_The problem_: Go through the material line by line and copy each one with the word "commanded".

· · · · · · ·

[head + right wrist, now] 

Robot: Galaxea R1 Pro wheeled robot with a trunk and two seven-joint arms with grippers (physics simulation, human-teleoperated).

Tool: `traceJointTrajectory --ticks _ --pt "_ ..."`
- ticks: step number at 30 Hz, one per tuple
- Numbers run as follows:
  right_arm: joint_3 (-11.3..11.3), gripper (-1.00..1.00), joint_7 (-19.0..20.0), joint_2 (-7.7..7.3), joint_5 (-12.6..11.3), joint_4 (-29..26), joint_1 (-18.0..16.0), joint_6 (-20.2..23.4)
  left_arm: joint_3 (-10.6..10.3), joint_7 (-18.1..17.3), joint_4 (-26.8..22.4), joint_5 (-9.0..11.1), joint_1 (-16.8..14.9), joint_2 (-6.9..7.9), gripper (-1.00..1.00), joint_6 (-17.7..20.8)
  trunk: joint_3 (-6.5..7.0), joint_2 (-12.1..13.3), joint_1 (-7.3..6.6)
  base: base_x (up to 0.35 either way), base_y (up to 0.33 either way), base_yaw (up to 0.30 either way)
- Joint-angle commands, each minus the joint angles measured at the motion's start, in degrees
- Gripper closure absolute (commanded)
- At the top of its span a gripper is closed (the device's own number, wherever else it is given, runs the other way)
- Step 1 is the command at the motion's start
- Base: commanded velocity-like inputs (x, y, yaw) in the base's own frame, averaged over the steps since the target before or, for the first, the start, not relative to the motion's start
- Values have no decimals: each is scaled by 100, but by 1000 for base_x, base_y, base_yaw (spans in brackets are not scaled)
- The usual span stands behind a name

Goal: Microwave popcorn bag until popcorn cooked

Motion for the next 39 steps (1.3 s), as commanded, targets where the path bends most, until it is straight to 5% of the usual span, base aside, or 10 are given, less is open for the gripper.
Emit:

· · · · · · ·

_Written response_:
- Gripper closure absolute (commanded)
- Base: commanded velocity-like inputs (x, y, yaw) in the base's own frame, averaged over the steps since the target before or, for the first, the start, not relative to the motion's start
Motion for the next 39 steps (1.3 s), as commanded, targets where the path bends most, until it is straight to 5% of the usual span, base aside, or 10 are given, less is open for the gripper.

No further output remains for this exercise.